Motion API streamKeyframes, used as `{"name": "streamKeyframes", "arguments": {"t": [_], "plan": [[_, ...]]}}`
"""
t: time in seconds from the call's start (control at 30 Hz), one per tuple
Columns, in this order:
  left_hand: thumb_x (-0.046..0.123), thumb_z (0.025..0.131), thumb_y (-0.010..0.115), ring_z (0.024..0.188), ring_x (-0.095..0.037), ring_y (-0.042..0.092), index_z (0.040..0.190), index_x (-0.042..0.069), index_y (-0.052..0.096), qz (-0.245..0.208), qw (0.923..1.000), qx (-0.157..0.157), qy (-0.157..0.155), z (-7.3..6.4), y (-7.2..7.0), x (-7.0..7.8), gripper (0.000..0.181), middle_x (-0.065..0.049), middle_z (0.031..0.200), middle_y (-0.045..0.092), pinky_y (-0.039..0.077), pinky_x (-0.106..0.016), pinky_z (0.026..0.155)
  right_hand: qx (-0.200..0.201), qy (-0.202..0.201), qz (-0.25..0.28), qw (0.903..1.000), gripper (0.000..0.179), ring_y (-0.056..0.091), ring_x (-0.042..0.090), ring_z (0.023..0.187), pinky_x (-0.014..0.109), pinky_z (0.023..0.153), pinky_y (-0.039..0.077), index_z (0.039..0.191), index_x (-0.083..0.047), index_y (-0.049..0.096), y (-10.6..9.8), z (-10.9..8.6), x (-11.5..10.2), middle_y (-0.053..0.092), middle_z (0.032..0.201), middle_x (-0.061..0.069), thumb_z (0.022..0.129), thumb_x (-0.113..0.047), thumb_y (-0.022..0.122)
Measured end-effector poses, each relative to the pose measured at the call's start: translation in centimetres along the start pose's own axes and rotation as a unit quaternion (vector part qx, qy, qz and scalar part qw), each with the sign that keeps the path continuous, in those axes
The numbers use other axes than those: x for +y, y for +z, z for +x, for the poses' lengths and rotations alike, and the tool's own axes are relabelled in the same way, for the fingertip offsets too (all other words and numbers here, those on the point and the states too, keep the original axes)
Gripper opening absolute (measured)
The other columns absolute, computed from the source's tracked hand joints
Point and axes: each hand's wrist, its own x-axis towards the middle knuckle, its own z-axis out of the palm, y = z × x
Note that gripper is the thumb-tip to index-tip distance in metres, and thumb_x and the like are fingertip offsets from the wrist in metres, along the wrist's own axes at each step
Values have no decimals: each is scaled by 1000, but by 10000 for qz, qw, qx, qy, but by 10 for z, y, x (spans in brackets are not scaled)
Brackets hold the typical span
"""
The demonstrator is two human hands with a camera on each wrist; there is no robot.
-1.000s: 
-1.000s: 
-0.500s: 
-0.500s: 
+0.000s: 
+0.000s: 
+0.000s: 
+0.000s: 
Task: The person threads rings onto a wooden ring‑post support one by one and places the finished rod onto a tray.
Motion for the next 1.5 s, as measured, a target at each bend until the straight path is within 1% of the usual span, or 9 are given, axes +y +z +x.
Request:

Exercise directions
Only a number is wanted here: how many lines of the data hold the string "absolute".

Exercise output
2